Era una época intensa y creativa para la banda liderada por Martin L. Gore. Apenas habían lanzado Some Great Reward (1984) y ya tenían People are People (1984), flamante recopilación que pretendía penetrar el mercado de Estados Unidos. De hecho Depeche Mode apuntaba con toda su artillería para la conquista del mercado global.
Black Celebration efectivamente sabe a madurez. La banda dejaba los ritmos synth pop estilo OMD de sus años de Speak & Spell (1981), para abrazar la oscuridad. “A question of time” es una provocación moderna para las quinceañeras de ese momento, seducidas por la fina perversión de su letra, y el gris maravilloso del video dirigido por el maestro Anton Corbijn. Esta fue la primera vez que trabajarían juntos.
Cada track en el álbum estaba pensado para convertirse en parte de la construcción de un todo. Sumergido en una intensa negrura tenemos “A question of lust” con su coro delicado y suave, penetrante como las frases usadas en el bondage de los juegos del amo y el maestro; del pasivo y activo.
“Stripped” era el orgullo del álbum. El track más trabajado, la propuesta para conquistar las listas de popularidad y dejar en claro que el trabajo de Depeche Mode no estaba improvisado. Sin embargo el track, a pesar de llegar al No. 15 en las listas del Reino Unido, fue considerado por la banda como un fracaso. En Estados Unidos ni siquiera fue lanzado como sencillo sino como la cara B de “But not tonight”, que ni siquiera ingresó al Hot 100 de Billboard.
Grabado en los estudios Westway, Black Celebration se convirtió para Depeche Mode en un obsesivo trabajo basado en el principio herzogniano de “vivir el arte”. Tras cuatro meses de encierro consensuado, se convirtió en una horrible experiencia claustrofóbica que se puede sentir en tracks muy elaborados como la fúnebre “Fly in the Windscreen”, o en los loopeados coros casi infinitos de “It Doesn’t Matter Two”.

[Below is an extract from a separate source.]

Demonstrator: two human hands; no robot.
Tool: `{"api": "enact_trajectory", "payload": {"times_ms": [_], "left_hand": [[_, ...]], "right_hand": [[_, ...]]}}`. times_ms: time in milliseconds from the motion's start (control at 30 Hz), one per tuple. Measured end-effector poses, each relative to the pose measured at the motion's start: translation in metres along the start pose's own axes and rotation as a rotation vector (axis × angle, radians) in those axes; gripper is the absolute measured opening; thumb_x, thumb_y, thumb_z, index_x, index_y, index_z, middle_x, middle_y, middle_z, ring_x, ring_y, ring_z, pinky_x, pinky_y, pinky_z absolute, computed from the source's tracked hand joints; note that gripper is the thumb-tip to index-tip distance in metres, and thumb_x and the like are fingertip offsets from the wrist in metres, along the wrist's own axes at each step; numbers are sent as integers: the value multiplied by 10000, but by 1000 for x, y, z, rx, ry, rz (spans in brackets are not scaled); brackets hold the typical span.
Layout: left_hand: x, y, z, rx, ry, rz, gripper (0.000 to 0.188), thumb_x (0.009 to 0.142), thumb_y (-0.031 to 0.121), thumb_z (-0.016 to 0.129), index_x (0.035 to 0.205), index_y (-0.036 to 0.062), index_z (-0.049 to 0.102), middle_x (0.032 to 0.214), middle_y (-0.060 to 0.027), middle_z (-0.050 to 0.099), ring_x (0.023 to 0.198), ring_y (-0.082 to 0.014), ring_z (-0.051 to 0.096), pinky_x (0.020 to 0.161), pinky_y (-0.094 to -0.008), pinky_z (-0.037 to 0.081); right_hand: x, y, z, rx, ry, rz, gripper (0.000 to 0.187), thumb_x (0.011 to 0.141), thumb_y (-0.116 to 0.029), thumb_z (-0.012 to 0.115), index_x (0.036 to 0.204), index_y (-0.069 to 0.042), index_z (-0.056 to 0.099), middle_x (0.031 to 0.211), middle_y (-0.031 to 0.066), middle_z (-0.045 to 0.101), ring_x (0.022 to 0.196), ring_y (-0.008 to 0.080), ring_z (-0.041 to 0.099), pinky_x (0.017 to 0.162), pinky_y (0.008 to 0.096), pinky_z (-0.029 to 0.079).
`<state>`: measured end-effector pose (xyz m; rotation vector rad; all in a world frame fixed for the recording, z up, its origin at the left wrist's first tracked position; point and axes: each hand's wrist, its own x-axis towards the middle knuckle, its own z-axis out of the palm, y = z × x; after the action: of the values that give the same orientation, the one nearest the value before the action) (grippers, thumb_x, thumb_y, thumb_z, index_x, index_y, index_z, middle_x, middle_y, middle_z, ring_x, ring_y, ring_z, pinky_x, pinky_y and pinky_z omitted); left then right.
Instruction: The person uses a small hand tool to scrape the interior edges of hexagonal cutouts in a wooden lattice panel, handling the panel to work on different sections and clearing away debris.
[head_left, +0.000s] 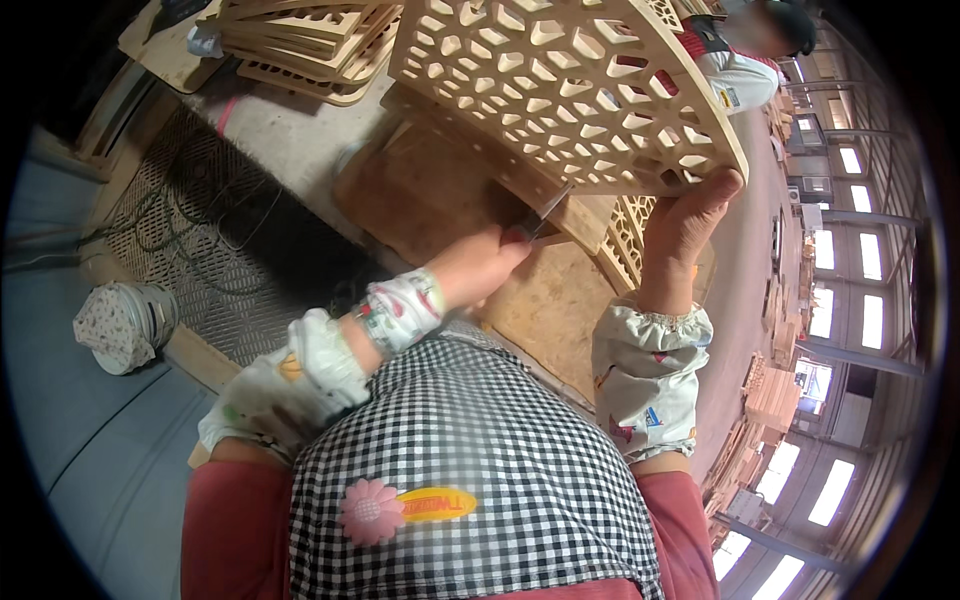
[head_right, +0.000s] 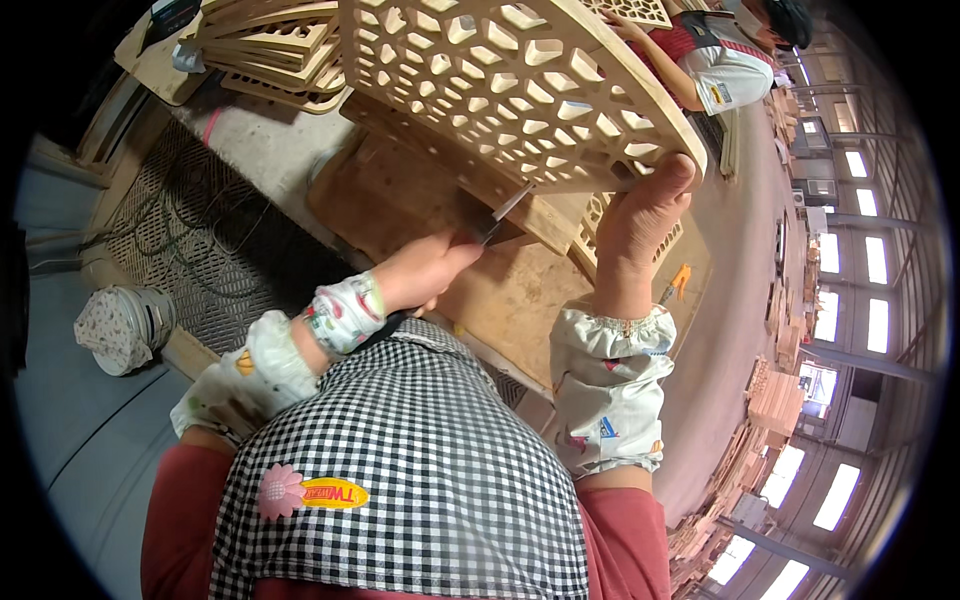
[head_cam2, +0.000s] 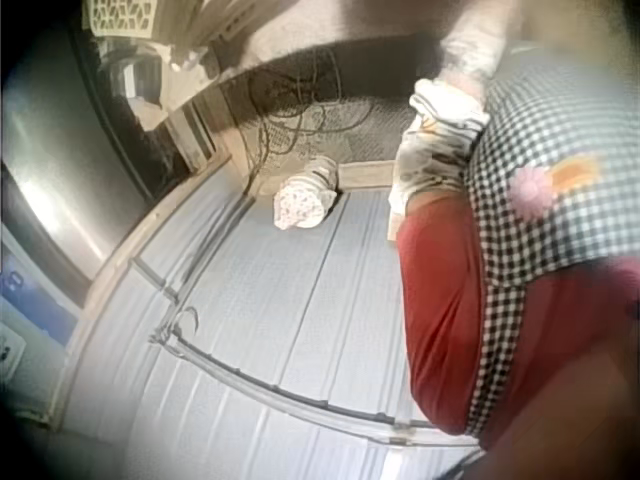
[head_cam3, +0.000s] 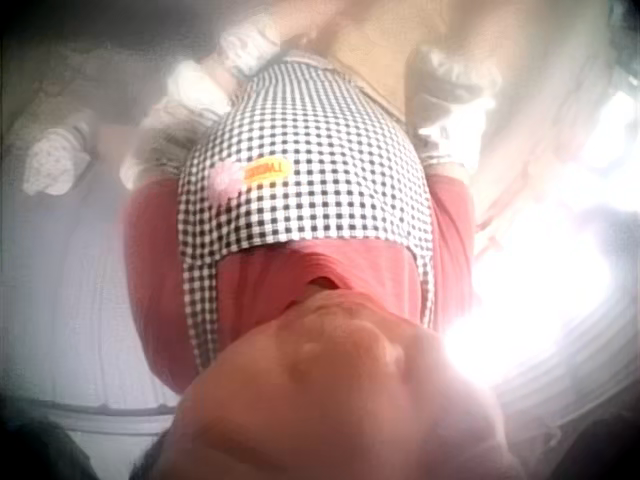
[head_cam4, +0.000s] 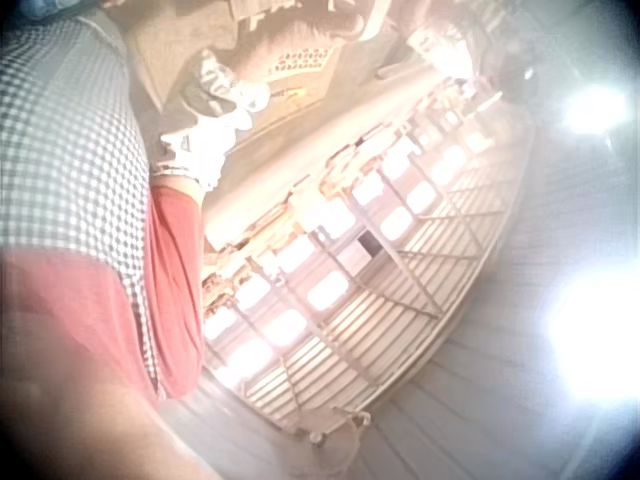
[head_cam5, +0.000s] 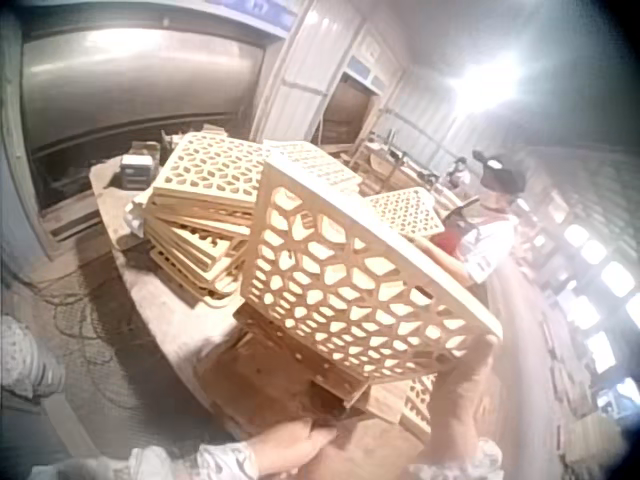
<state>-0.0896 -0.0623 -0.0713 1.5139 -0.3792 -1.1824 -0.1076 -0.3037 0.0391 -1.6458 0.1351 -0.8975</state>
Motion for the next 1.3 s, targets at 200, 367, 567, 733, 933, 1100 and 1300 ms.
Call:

Número cuatro en las listas británicas, Black Celebration es considerado un disco de culto dentro de la rica discografía en la carrera de la banda.
Es su álbum más oscuro, marca el final de su inocencia y representa su entrada al círculo de las grandes estrellas de su generación. Depeche Mode estaba listo para conquistar el mundo y ser una de las expresiones principales de su tiempo.